8

I have a data frame that has similar structure to the following:

set.seed(123)  
df<-data_frame(SectionName = rep(letters[1:2], 50),
               TimeSpentSeconds = sample(0:360, 100, replace = TRUE),
               Correct = sample(0:1, 100, replace = TRUE))
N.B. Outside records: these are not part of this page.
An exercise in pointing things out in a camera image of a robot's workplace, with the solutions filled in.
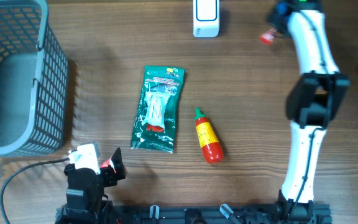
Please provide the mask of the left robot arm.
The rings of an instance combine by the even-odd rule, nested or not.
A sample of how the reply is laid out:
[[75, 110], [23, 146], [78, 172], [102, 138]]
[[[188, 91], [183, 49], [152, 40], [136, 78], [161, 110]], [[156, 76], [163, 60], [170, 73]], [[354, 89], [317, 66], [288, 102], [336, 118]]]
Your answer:
[[122, 218], [115, 211], [112, 201], [104, 193], [105, 188], [117, 185], [126, 178], [121, 149], [100, 167], [96, 174], [90, 168], [76, 169], [67, 165], [67, 203], [57, 209], [55, 224], [103, 223], [121, 224]]

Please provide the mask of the green 3M glove package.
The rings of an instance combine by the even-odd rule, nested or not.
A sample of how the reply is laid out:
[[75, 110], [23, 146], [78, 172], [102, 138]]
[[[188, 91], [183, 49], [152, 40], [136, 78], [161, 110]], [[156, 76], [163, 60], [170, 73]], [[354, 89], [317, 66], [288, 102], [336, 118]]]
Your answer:
[[[131, 149], [172, 153], [177, 131], [177, 112], [185, 77], [185, 69], [161, 65], [146, 65], [140, 90], [139, 103], [131, 136]], [[145, 93], [159, 91], [171, 94], [165, 110], [165, 128], [142, 125], [146, 116]]]

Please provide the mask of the red chili sauce bottle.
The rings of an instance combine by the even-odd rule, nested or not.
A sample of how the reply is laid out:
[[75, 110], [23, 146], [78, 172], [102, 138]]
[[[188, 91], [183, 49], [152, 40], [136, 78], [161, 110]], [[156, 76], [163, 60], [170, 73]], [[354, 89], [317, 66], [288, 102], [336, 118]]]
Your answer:
[[208, 164], [224, 159], [224, 152], [208, 117], [195, 108], [195, 124], [202, 155]]

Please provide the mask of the light green wipes packet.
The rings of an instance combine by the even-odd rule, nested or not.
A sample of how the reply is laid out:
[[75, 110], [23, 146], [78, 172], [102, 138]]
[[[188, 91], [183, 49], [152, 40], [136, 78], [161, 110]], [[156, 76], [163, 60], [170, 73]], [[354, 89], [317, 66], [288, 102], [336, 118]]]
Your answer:
[[167, 103], [171, 98], [171, 94], [159, 91], [148, 91], [145, 93], [147, 102], [147, 112], [142, 121], [142, 125], [150, 124], [151, 126], [159, 126], [165, 128], [165, 110]]

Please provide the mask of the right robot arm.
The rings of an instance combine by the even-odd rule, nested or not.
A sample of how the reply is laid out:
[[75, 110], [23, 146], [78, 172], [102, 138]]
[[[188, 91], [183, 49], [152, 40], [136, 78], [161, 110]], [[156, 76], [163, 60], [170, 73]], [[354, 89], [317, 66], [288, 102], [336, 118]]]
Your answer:
[[285, 107], [291, 149], [276, 215], [286, 223], [309, 223], [317, 217], [313, 186], [319, 150], [350, 80], [333, 59], [321, 1], [277, 1], [267, 21], [273, 33], [291, 37], [300, 69]]

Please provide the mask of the small red sachet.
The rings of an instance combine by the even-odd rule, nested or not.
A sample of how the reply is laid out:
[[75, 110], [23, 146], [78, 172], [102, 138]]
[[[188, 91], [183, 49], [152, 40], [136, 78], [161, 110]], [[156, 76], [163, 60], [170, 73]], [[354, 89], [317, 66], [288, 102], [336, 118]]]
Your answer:
[[104, 161], [100, 166], [100, 169], [108, 168], [109, 170], [113, 171], [116, 174], [116, 169], [114, 165], [114, 161], [112, 157], [110, 157], [108, 160]]

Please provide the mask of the small red box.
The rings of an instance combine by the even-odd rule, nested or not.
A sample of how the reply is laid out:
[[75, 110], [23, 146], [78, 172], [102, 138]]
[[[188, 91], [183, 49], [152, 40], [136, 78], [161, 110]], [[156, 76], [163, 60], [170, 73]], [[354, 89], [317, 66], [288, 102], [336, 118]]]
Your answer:
[[276, 28], [271, 28], [268, 31], [259, 35], [259, 40], [265, 45], [271, 45], [274, 40], [277, 38], [278, 30]]

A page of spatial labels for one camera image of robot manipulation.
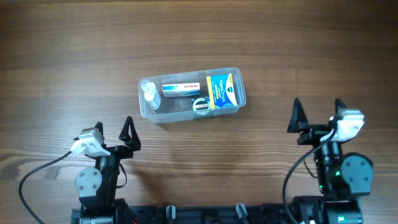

I want summarise this data frame by taking all values of TimeSpentSeconds that fall into certain ranges (less than 30, between 30-60, between 60-90, ..., greater than 180), label the times as those ranges, group them by SectionName, and find the sum of the Correct column so that the resulting data frame looks (something) like this:

    TimeGroup             SectionName Correct
   <fct>                 <chr>         <int>
 1 LessThan30Secs        a                 2
 2 LessThan30Secs        b                 3
 3 30-60 Seconds         a                 4
 4 30-60 Seconds         b                 3
 5 60-90 Seconds         a                 2
 6 60-90 Seconds         b                 3
 7 90-120 Seconds        a                 4
 8 90-120 Seconds        b                 0
 9 120-150 Seconds       a                 4
10 120-150 Seconds       b                 0
11 150-180 Seconds       a                 1
12 150-180 Seconds       b                 2
13 GreaterThan180Seconds a                11
14 GreaterThan180Seconds b                11

I was able to successfully do this with the following if-else code where I mutated all of the times into a new column with the appropriate label, grouped, and summarised:

x <- c("LessThan30Secs", "30-60 Seconds", "60-90 Seconds","90-120 Seconds", 
           "120-150 Seconds", "150-180 Seconds", "GreaterThan180Seconds") 

df %>% 
mutate(TimeGroup = if_else(TimeSpentSeconds >= 0 & TimeSpentSeconds <= 30, "LessThan30Secs",
                if_else(TimeSpentSeconds > 30 & TimeSpentSeconds <= 60, "30-60 Seconds",
                if_else(TimeSpentSeconds > 60 & TimeSpentSeconds <= 90, "60-90 Seconds",
                if_else(TimeSpentSeconds > 90 & TimeSpentSeconds <= 120, "90-120 Seconds",
                if_else(TimeSpentSeconds > 120 & TimeSpentSeconds <= 150, "120-150 Seconds", 
                if_else(TimeSpentSeconds > 150 & TimeSpentSeconds <= 180, "150-180 Seconds",
                if_else(TimeSpentSeconds > 180, "GreaterThan180Seconds", "")))))))) %>%
    mutate(TimeGroup = factor(TimeGroup, levels = x)) %>%
    arrange(TimeGroup) %>%
    group_by(TimeGroup, SectionName) %>%
    summarise(Correct = sum(Correct))

But, there just has to be a better way to do this. I considered writing a function, but didn't get very far as I'm not great at function writing.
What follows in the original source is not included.